Dalam gelar perkara yang disampaikan saat pengumuman tersangka, Firli mengatakan pada 2012 PT Pertamina  memiliki rencana mengadakan bahan bakar alternatif  sebagai cara mengatasi defisit gas di Indonesia. Saat itu perkiraan defisit gas akan terjadi pada 2009- 2040 sehingga diperlukan pengadaan LNG untuk memenuhi kebutuhan pertamina, industri pupuk dan industri LNG indonesia. 

Karen yang saat itu menjabat sebagai dirut pertamina kemudian mengeluarkan kebijakan untuk menjalin kerja sama dengan beberapa suplier LNG baik dari dalam negeri dan luar negeri. Namun KPK menilai saat pengambilan kebijakan dan keputusan tersebut Karen melakukan keputusan perjanjian kerja sama secara sepihak tanpa melakukan kajian dan analisis menyeluruh. 

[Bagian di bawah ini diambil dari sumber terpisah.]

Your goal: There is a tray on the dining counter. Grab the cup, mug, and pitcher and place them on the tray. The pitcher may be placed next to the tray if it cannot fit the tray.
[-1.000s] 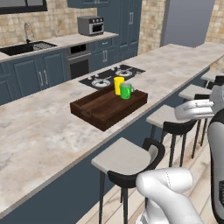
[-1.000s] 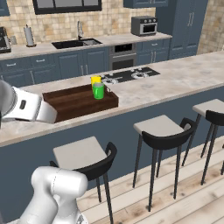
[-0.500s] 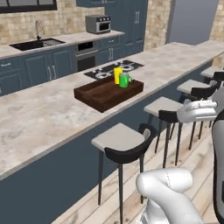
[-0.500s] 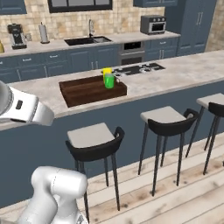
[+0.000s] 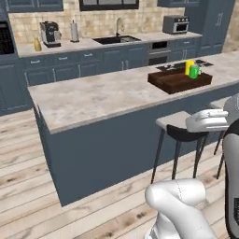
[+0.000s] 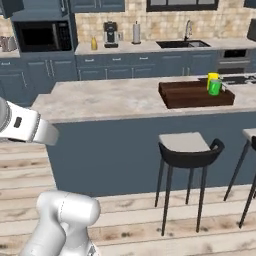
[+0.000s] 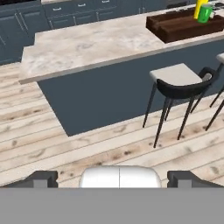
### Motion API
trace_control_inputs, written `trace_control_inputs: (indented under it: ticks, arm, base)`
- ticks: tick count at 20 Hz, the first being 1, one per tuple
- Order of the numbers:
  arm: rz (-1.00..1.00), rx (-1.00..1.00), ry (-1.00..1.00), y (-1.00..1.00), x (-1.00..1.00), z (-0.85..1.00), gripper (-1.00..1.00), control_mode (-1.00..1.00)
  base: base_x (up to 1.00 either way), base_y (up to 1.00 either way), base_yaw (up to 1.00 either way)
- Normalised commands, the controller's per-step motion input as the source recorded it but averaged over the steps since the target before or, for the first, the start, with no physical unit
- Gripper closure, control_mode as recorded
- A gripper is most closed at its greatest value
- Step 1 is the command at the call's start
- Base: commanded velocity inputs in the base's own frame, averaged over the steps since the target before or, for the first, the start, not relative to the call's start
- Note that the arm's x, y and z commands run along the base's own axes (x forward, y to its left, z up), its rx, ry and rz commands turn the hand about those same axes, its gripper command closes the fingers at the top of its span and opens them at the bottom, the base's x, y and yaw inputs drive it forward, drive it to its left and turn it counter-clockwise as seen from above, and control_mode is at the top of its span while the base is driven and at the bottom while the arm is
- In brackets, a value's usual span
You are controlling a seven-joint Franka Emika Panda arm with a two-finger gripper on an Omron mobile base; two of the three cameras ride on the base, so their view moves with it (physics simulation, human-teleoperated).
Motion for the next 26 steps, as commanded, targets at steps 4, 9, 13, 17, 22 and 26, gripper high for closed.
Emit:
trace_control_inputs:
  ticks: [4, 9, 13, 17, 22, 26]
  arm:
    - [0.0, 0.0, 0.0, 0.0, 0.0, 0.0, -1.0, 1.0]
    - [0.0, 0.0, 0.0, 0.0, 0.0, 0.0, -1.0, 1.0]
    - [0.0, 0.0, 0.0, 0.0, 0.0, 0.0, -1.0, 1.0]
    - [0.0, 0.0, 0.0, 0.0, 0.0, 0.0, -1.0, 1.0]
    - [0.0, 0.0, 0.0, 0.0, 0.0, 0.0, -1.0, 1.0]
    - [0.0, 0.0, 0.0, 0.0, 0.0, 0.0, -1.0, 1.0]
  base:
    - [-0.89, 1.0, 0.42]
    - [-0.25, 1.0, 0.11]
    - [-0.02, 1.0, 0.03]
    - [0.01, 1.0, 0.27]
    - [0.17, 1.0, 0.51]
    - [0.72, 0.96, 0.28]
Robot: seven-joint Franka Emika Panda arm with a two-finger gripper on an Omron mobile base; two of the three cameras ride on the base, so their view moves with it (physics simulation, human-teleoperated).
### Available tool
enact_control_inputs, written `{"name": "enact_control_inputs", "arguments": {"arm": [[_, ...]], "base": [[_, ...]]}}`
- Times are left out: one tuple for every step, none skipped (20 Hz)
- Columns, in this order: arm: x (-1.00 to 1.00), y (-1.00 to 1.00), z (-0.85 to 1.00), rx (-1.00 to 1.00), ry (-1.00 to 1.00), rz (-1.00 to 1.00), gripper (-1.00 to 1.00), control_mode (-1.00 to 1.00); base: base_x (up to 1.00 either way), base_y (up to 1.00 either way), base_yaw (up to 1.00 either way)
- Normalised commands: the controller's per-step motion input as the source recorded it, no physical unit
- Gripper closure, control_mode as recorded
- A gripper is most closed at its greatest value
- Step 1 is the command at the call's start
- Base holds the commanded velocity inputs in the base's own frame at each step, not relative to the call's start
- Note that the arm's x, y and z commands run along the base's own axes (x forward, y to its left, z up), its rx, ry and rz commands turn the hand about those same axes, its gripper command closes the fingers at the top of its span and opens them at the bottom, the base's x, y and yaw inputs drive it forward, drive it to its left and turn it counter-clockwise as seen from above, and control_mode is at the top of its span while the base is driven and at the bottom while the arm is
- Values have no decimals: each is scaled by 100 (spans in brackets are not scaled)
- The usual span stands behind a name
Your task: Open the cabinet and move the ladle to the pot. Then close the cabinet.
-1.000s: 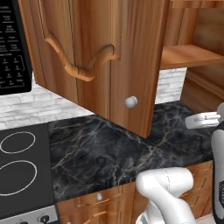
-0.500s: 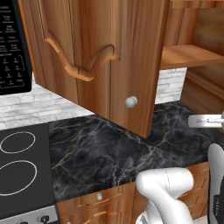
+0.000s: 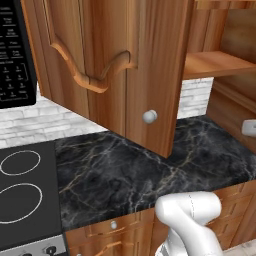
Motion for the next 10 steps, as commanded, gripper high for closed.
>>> {"name": "enact_control_inputs", "arguments": {"arm": [[-46,-11,5,1,-5,-5,-100,-100],[-34,-4,8,0,-4,-6,-100,-100],[-28,-6,8,0,-3,-7,-100,-100],[-28,-8,6,0,-3,-6,-100,-100],[-21,-8,2,0,-2,-6,-100,-100],[-14,-12,1,0,0,-7,-100,-100],[-18,-19,1,0,0,-7,-100,-100],[-18,-21,1,0,0,-7,-100,-100],[-12,-23,0,1,0,-6,-100,-100],[-13,-24,0,1,0,-7,-100,-100]], "base": [[0,0,0],[0,0,0],[0,0,0],[0,0,0],[0,0,0],[0,0,0],[0,0,0],[0,0,0],[0,0,0],[0,0,0]]}}
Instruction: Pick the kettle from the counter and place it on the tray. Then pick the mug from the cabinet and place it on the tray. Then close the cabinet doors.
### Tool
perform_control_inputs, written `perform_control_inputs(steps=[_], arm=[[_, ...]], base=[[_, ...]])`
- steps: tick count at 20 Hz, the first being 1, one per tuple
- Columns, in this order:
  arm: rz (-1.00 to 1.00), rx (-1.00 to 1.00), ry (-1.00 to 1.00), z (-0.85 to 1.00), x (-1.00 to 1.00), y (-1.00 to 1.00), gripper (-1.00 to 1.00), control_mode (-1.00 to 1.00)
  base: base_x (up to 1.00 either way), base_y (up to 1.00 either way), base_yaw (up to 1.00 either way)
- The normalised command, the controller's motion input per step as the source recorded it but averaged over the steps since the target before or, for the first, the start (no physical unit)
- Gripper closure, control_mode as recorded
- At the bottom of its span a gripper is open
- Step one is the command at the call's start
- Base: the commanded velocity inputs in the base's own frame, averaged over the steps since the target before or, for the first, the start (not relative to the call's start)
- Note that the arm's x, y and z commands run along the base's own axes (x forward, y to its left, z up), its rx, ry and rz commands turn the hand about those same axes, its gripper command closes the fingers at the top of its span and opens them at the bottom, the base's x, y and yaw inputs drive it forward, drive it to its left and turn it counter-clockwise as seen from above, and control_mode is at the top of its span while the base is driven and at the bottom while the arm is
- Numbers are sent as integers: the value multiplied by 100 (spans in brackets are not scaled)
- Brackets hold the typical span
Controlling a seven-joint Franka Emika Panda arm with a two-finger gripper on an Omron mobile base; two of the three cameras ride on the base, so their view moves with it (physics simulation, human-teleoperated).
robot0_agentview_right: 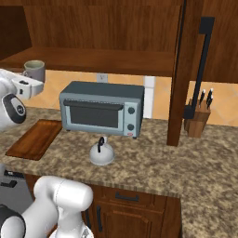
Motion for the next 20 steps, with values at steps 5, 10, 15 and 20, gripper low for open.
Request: perform_control_inputs(steps=[5, 10, 15, 20], arm=[[-2, 4, 0, -49, -62, 50, 100, -100], [0, 1, 0, -55, -26, 30, 100, -100], [-9, 3, 0, -52, 7, 25, 100, -100], [-19, 1, 0, -55, 27, 31, 100, -100]], base=[[0, 0, 0], [0, 0, 0], [0, 0, 0], [0, 0, 0]])
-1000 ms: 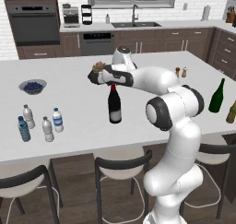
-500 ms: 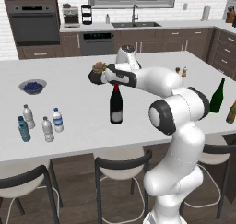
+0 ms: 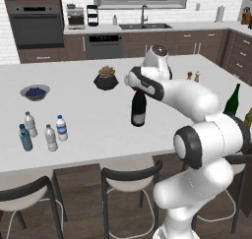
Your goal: Move the plastic bottles in the middle to the plastics group, and the glass bottles in the middle to the glass group.
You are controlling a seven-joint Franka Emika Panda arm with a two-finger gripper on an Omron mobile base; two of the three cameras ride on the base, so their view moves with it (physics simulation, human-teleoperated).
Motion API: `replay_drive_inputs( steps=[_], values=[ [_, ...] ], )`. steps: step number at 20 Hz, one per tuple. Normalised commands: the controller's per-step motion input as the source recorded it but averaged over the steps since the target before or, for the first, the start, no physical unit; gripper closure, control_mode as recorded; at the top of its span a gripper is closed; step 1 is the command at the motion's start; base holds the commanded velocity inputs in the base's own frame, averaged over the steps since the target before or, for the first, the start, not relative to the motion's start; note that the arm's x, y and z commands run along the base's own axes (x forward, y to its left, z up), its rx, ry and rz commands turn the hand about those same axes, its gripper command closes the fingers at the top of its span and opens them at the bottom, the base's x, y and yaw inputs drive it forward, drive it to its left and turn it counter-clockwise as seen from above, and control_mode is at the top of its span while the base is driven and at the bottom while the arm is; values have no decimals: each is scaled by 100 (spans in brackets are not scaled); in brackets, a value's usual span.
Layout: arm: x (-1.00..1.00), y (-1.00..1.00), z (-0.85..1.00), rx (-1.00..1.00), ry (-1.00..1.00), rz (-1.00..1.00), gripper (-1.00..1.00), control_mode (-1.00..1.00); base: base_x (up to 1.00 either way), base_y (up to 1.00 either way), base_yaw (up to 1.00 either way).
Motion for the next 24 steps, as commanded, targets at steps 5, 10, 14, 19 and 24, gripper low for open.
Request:
replay_drive_inputs(
  steps=[5,10,14,19,24],
  values=[
    [-49,-88,31,0,-1,-3,100,-100,0,0,0],
    [-24,-88,12,-3,4,-9,100,-100,0,0,0],
    [-5,-90,11,-1,13,-9,100,-100,0,0,0],
    [0,-85,7,-11,17,-18,100,-100,0,0,0],
    [3,-83,0,-23,4,-33,100,-100,0,0,0]
  ],
)
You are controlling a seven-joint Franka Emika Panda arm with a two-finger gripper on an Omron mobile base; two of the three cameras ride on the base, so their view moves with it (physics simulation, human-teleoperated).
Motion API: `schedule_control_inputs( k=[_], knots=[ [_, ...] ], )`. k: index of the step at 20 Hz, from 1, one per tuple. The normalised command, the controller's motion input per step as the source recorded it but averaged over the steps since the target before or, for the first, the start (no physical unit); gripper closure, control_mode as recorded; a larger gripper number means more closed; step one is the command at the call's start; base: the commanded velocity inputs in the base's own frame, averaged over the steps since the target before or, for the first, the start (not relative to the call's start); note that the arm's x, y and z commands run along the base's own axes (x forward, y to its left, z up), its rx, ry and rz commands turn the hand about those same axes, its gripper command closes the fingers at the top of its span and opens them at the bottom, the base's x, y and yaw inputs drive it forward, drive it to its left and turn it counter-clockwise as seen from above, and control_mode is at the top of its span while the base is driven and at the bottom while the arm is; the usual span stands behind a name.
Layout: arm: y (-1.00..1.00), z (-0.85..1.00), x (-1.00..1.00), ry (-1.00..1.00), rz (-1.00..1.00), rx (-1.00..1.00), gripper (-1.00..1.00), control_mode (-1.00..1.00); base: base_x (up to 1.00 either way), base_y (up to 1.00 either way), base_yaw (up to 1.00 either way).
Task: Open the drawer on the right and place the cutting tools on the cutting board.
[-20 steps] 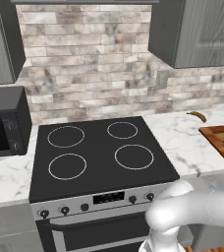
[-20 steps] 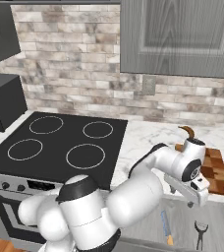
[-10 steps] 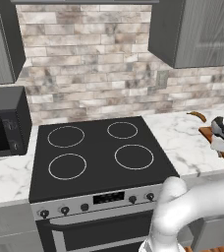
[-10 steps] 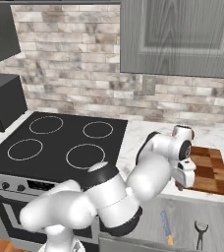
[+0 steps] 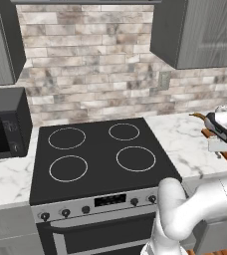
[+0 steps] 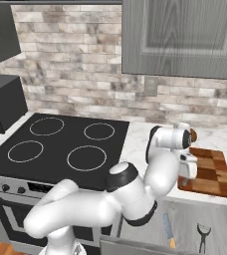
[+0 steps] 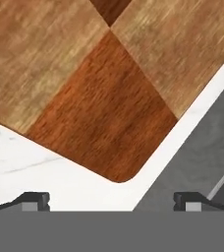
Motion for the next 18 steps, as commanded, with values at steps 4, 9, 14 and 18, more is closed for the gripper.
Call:
schedule_control_inputs(
  k=[4,9,14,18],
  knots=[
    [0.0,-0.51,-0.99,0.02,0.23,-0.01,-1.0,-1.0,0.0,0.0,0.0],
    [0.0,-0.43,-1.0,0.0,0.19,-0.01,-1.0,-1.0,0.0,0.0,0.0],
    [0.0,-0.18,-0.7,-0.04,0.17,-0.02,-1.0,-1.0,0.0,0.0,0.0],
    [0.0,-0.04,0.0,-0.03,0.12,0.07,-1.0,-1.0,0.0,0.0,0.0]
  ],
)
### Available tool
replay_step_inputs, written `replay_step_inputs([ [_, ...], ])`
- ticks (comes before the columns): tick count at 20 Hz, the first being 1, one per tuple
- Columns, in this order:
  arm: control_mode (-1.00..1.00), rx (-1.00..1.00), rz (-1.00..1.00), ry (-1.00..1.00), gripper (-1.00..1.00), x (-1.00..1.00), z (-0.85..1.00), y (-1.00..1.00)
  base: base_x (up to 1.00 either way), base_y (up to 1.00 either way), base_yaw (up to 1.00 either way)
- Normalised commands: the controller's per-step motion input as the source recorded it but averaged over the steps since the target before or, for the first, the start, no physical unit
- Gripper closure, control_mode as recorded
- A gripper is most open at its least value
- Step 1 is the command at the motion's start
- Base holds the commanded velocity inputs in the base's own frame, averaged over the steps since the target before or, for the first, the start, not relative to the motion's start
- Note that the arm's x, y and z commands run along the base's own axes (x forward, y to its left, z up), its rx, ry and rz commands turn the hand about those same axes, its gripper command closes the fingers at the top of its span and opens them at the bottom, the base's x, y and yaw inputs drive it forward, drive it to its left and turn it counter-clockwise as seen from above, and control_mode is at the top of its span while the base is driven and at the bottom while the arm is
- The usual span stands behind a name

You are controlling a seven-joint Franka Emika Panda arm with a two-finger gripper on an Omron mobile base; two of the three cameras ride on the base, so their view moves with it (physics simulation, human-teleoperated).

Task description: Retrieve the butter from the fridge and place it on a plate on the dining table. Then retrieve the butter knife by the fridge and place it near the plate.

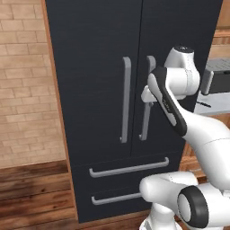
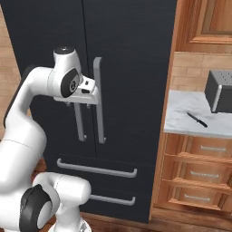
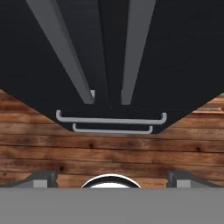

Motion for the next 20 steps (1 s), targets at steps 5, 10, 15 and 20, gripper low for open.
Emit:
replay_step_inputs([
  [5, -1.0, 0.0, 0.0, 0.0, -1.0, 0.05, -0.03, 0.0, -0.01, 0.0, 0.0],
  [10, -1.0, 0.0, 0.01, -0.13, -1.0, 0.59, -0.22, -0.16, 0.0, 0.0, 0.0],
  [15, -1.0, 0.02, 0.0, -0.08, -1.0, 0.56, -0.08, -0.23, 0.0, 0.0, 0.0],
  [20, -1.0, 0.0, -0.06, -0.14, -1.0, 0.63, -0.26, -0.06, 0.0, 0.0, 0.0],
])
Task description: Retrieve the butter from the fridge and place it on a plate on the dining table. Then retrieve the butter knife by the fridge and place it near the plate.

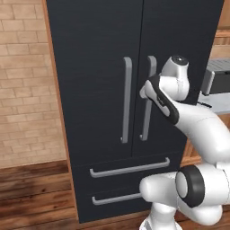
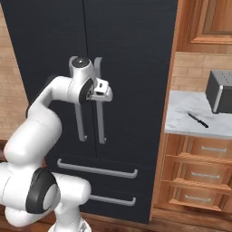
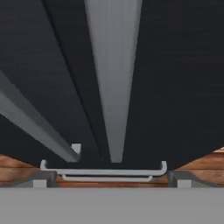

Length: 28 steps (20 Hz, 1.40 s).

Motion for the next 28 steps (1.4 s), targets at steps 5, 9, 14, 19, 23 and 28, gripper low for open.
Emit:
replay_step_inputs([
  [5, -1.0, 0.0, -0.09, -0.02, -1.0, 0.67, -0.16, 0.0, 0.0, 0.0, 0.0],
  [9, -1.0, 0.0, -0.01, 0.0, -1.0, 0.66, -0.14, 0.0, 0.0, 0.0, 0.0],
  [14, -1.0, 0.0, 0.0, -0.06, -1.0, 0.53, -0.24, -0.03, 0.0, 0.0, 0.0],
  [19, -1.0, 0.0, 0.0, -0.11, -1.0, 0.34, -0.2, 0.0, 0.0, 0.0, 0.0],
  [23, -1.0, 0.0, 0.0, -0.13, -1.0, 0.18, -0.31, -0.06, 0.0, 0.0, 0.0],
  [28, -1.0, 0.0, 0.0, -0.22, -1.0, 0.15, -0.33, 0.0, 0.0, 0.0, 0.0],
])
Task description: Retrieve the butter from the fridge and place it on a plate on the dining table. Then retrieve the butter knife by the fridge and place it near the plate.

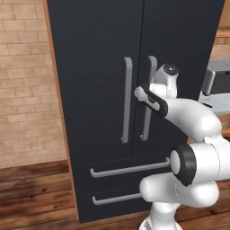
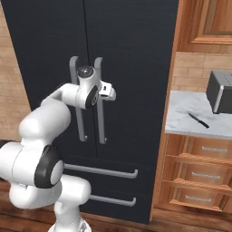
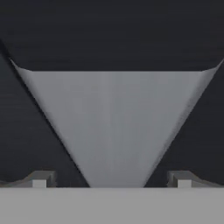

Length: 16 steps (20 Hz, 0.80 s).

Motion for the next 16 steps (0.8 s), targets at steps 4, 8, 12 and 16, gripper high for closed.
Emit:
replay_step_inputs([
  [4, -1.0, 0.0, 0.0, -0.19, -1.0, 0.27, -0.07, -0.06, 0.0, 0.0, 0.0],
  [8, -1.0, 0.0, 0.0, -0.13, -1.0, 0.26, -0.07, -0.05, 0.0, 0.0, 0.0],
  [12, -1.0, 0.0, 0.0, -0.05, 1.0, 0.21, 0.0, -0.04, 0.0, 0.0, 0.0],
  [16, -1.0, 0.0, 0.0, -0.03, 1.0, 0.04, 0.0, -0.01, 0.0, 0.0, 0.0],
])
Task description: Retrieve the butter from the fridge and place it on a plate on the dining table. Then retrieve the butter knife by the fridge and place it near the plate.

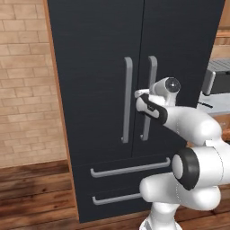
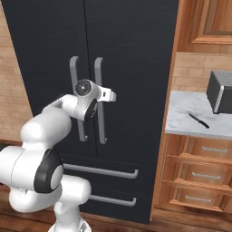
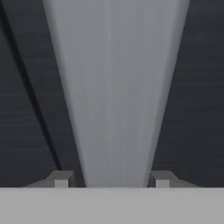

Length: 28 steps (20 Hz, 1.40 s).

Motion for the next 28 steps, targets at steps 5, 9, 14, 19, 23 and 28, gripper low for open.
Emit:
replay_step_inputs([
  [5, -1.0, 0.0, 0.0, 0.0, 1.0, -0.07, 0.05, -0.01, 0.0, 0.0, 0.0],
  [9, -1.0, 0.0, 0.0, 0.0, 1.0, -0.75, 0.2, -0.22, 0.0, 0.0, 0.0],
  [14, -1.0, 0.05, 0.02, 0.01, 1.0, -1.0, 0.02, -0.63, 0.0, 0.0, 0.0],
  [19, -1.0, 0.01, 0.02, 0.14, 1.0, -1.0, 0.03, -0.74, 0.0, 0.0, 0.0],
  [23, -1.0, 0.04, 0.04, 0.1, 1.0, -1.0, 0.01, -0.91, 0.0, 0.0, 0.0],
  [28, -1.0, 0.14, 0.09, 0.14, 1.0, -1.0, -0.07, -1.0, 0.0, 0.0, 0.0],
])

Berdasarkan informasi dari sejumlah saksi yang telah dipanggil KPK menyimpulkan saat itu Karen tidak melaporkan rencana kebijakan itu pada dewan komisaris Pertamina. Pelaporan tidak dilakukan untuk menjadi bahasan di lingkup rapat pemegang saham termasuk pada pemerintah. 

“Akibatnya tindakan Karen tidak mendapat persetujuan pemerintah saat itu,” ujar Firli. 

Dalam perjalanannya seluruh kargo LNG milik Pertamina persero menjadi tidak terserap di pasar domestik yang menyebabkan over supply. LNG yang sudah dibeli dari perusahaan asing seperti Amerika Serikat akhirnya tidak pernah masuk ke wilayah Indonesia. Akibat over supply itu akhirnya LNG dijual dalam kondisi merugi. 

Firli mengatakan perbuatan Karen telah bertentangan dengan akta pernyataan keputusan RUPS tanggal 1 Agustus 2012 tentang anggaran dasar Pertamina. Tindakan itu juga bertentangan dengan Peraturan Menteri BUMN tertanggal 3 September 2008, Peraturan Menteri BUMN tertanggal 1 agustus 2011 dan Peraturan Menteri Negara BUMN tentang pedoman kerja sama BUMN. 

Perbuatan Karen menurut Firli menyebabkan timbulnya kerugian negara sebesar US$ 140 Juta dolar atau setara dengan Rp 2,1 triliun. Atas perbuatan itu Karen disangkakan pasal 2 ayat 1 atau pasal 3 UU  pemberantasan korupsi.